Last year the county received, on average, over $500,000 per month in oil and gas income.
That’s down about $250,000 from the amount collected in 2014.
“Never say never,” quipped Commission Chairman Gerald Brady, but they believe revenue will be more than sufficient going forward, to make the payments.
Even with the amount of money coming in from oil and gas production taxes, said Commissioner Doug Graupe, it’s ironic that four of the five top oil producing counties have had to secure loans to improve their courthouses.
Commissioners also held a conference call last week with engineers from Klein-McCarthy, involving timing and procedures in the bid process.
By Feb. 26, commissioners were told, construction documents will be finalized to give bidders the exact specifications they should use in their estimates.
A call for bids will run for three weeks starting March 1, to be placed in The Journal, which is the official county newspaper, and also in one daily, probably Minot. Bids are due March 22.
Engineers said it takes a week or so to verify the bids are all to specifications. On April 5, commissioners will receive a sum from the engineers on what they feel the guaranteed maximum price of the project will be.
Based on the timeline, initial preparation for construction could begin around April 25.
Brady noted that the north side of the courthouse, where the construction will occur, typically has frost well into May.
Engineers said some time will be needed for the removal of some large evergreens in the construction area.
Another key date will be about four months out from bid acceptance. Once the call is placed for the precast walls that form the framework of the addition, the supplier will give an estimated date of delivery.
“So, best case scenario would be August for the precast panels,” said Brady.
Within weeks after that, stated the engineers, the shell of the building will be up. The goal is to have the walls up and roof on by November, for work to continue through the winter.
Engineers said if for some reason the precast company can’t meet the specified time frame there could be alternates who can supply the precast panels.
One expected bidder is in Grand Forks and there are also precast contractors in Montana and South Dakota.

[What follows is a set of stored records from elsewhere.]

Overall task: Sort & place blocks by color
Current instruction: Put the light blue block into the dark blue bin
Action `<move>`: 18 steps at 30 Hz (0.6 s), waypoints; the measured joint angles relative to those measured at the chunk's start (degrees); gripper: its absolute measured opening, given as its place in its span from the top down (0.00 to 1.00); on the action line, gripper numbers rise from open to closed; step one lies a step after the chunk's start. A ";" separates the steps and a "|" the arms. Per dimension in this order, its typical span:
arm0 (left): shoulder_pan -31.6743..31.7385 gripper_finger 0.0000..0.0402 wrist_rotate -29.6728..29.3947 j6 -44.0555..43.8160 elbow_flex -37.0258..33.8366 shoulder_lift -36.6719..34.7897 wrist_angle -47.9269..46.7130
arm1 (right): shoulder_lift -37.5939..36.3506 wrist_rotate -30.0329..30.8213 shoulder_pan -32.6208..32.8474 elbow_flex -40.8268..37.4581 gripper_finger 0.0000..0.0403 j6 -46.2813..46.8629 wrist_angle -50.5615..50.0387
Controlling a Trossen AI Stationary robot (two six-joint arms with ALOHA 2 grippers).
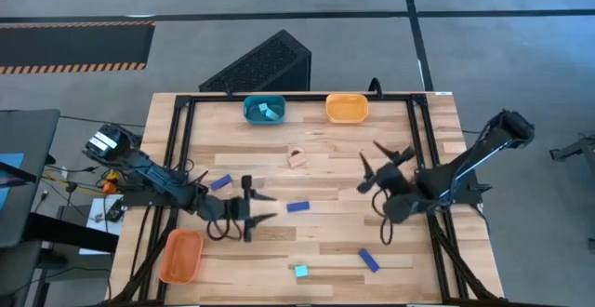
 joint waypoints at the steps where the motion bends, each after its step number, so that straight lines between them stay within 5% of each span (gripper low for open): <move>1: 0.23 0.57 -0.84 -0.74 -0.41 0.00 0.37 | -0.94 0.09 -0.69 0.21 0.40 3.19 -2.92; 4: 0.60 0.60 -3.45 -2.37 -1.41 -0.04 0.41 | -4.15 -2.56 -1.63 0.02 0.42 12.94 -14.35; 11: 0.81 0.62 -14.14 -6.64 -3.52 -0.11 0.46 | -13.41 -19.46 -3.58 -0.25 0.44 35.47 -34.11; 14: 0.80 0.62 -10.16 -4.78 -3.52 -0.11 2.78 | -14.68 -24.48 -2.37 -1.75 0.43 36.22 -29.59; 18: 1.51 0.62 -1.83 -0.47 -3.49 -0.11 8.70 | -12.52 -31.26 0.27 -6.01 0.43 30.10 -10.87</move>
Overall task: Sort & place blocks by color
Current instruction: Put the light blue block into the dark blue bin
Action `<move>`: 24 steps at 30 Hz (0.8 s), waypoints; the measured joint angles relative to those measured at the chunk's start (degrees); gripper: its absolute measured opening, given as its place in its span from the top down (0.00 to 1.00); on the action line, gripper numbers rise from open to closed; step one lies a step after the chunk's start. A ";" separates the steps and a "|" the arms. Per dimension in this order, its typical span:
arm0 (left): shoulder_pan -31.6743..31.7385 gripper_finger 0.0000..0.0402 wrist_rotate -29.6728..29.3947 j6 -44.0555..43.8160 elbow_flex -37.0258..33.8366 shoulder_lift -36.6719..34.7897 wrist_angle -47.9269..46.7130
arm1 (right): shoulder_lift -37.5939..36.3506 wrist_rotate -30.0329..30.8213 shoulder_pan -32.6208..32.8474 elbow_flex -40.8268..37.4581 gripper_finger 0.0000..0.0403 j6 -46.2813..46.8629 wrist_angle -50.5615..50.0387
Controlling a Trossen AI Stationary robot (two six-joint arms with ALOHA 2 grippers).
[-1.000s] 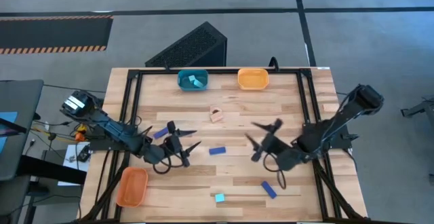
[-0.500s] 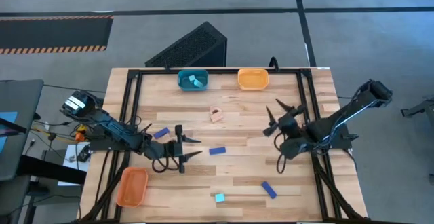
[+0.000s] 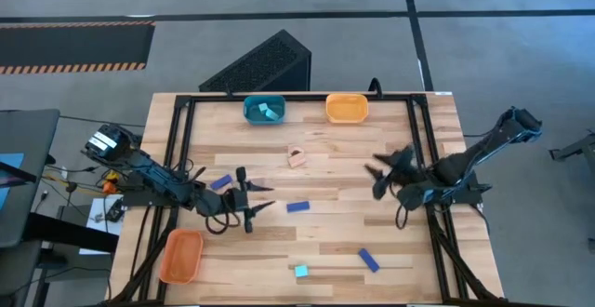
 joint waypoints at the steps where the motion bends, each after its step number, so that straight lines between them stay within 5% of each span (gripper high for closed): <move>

Commissioners have every reason to expect there should be multiple bidders, based on what engineers have said is “more interest” due to the slow down of construction across the oil patch.
Another piece of news involved the analysis of the existing concrete in the original courthouse.
While there is some damage from moisture, in general the condition was found to be as expected for a 100-year-old building. Waterproofing the exterior of the old courthouse will help prevent any damage and commissioners said it makes sense to do that on the north side, which will abut the addition, however they may wait to do the rest at a later time.
Graupe said he received information from the city that the street on the west side of the courthouse will not be dug up in a paving project this year. This was good news to engineers because contractors will need to be coming and going on that street throughout the project.
Finally, commissioners settled on a type of brick called “Sahara Sands” from Hebron Brick for use on the face of the addition. While it does not match the current brick exactly, engineers said no source for the original type of brick exists. Commissioners noted that nowhere on the project will the old and new brick meet, so it is not expected to be a noticeable difference.
Engineers said finishes such as tiles and wall coverings will be bid within a certain grade only and it will be fairly late in the process before commissioners actually choose colors or styles for those items.